Thursday, 26 November 2009

Kraya eviction pushed back



Photo by: Heng Chivoan
Villagers in Kampong Thom’s Kraya commune wait among the ruins of excavation equipment burned during a clash last week with authorities.

(Posted by CAAI News Media)

Thursday, 26 November 2009 15:03 Uong Ratana

Kampong Thom

BESIEGED villagers locked in a bitter land feud were granted an 11th-hour reprieve from their looming eviction on Wednesday in a last-ditch effort to reach a peaceful resolution.

Hundreds of families from Kraya commune in Kampong Thom’s Santuk district braced for violence after a brutal clash with military police last week left several vehicles incinerated, two people hospitalised, seven arrested and an entire community cordoned off from the outside world.
Instead, the eviction date was postponed by authorities for seven days in the hope of negotiating a nonviolent conclusion.

“We did not stop the evicion. We postponed it in order to give villagers a chance to organise representatives for negotiating a peaceful resolution,” said Kampong Thom provincial Governor Chhun Chhorn. “We don’t want to use violence to resolve this problem. We need to find a friendly resolution that complies with the law.”

Villagers, however, were sceptical – convinced the delay would lead to more residents being rounded up and arrested by police. Muong Saroeun, 45, said the seven-day grace period was a ploy. “Their one-week delay doesn’t mean that they want to help us. They just want to arrest the people in this area who burned their property,” she said.

“In the meantime, we are living like frogs in a hole. They spread out the soldiers to block our road. We cannot go out from our village. If we go out, they will arrest us. We will die if they delay the eviction one more week because we have no food. Vendors may come inside our village, but the fact remains that if we can’t go out to sell, we don’t have money to buy.”

Seven villagers have so far been arrested for the destruction of private property after the November 16 riot in which upwards of 200 residents set fire to four excavators owned by a Vietnamese rubber firm, Tin Bean, along with several police motorcycles. Tin Bean was awarded the disputed 8,000-hectare plot in a concession in 2007, but the villagers say they have lived on the land since 2004. Arrest warrants for a further 13 people have also been issued, villagers said.

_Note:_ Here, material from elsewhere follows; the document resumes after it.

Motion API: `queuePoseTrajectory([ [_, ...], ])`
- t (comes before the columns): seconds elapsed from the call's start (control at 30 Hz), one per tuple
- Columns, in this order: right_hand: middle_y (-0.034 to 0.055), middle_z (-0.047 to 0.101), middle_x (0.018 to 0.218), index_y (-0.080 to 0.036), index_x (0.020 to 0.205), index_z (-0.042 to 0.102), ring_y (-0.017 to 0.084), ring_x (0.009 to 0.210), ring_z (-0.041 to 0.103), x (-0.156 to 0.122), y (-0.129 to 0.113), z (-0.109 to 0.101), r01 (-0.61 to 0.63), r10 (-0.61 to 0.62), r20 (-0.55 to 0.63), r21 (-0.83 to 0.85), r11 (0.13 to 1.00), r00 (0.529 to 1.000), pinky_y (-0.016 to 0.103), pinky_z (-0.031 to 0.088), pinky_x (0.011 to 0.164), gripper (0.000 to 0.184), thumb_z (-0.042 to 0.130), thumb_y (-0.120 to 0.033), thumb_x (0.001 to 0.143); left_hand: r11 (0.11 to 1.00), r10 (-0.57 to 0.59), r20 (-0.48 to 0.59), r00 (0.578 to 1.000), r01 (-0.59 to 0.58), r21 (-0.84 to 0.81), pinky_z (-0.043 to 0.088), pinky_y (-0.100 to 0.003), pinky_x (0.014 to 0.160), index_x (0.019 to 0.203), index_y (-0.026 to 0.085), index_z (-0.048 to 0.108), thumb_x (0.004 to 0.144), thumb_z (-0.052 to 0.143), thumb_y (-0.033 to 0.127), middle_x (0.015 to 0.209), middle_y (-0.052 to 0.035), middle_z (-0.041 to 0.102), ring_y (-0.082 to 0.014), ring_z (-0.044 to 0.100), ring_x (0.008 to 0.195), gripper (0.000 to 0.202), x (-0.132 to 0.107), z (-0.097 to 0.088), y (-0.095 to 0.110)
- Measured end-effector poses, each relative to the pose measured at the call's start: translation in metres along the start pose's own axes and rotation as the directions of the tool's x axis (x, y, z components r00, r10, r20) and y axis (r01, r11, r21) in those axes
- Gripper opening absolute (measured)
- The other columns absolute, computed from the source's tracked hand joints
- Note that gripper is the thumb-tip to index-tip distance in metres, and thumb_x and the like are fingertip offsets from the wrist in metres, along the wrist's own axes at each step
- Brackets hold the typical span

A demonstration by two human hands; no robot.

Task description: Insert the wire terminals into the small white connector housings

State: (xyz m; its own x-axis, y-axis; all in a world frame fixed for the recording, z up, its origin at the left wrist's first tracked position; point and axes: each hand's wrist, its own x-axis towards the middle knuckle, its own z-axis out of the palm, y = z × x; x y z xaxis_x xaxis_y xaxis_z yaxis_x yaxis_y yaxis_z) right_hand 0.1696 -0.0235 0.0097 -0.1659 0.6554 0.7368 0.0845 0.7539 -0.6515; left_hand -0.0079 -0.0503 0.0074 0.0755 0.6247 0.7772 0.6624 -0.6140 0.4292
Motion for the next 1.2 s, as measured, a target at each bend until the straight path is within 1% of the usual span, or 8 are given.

Prak Many, 68, questioned the delay. “One week is long enough for them to arrest the 20 people they want,” she said. “They did not delay the eviction for our benefit. We just want to live in our village, but they try to arrest us.”

“We cannot move to a new location because we’ve already planted trees that have begun to bear fruit, like mangoes, jackfruit, bananas. We have cassava farms. We are poor, so when we go to a new location and leave all this behind, it will make us poorer.”

The families have repeatedly rejected offers of compensation, insisting the plots on offer are too small or in an unsuitable location. Sun Sithan, 39, said: “We still refuse to move to the new location because it’s a flood area. We cannot grow cassava there to support ourselves.

“Nobody dared stay at home today because they were afraid [the authorities] would arrest them and burn down their house. They are feeding us rumours that they will do these things. Do they think we are human or do they think we are wild animals?”

Santuk district Governor Pich Sophea insisted that despite the delay, eviction plans were on track. “We need to respect our government’s decision, so we will relocate [the villagers] to a new location in Thmor Samleang commune, about 7 kilometres from their village,” he said.

“People did not talk to us about what they wanted, but our policy provides every family with a 20-metre-by-40- metre plot, plus 1 hectare of rice field.”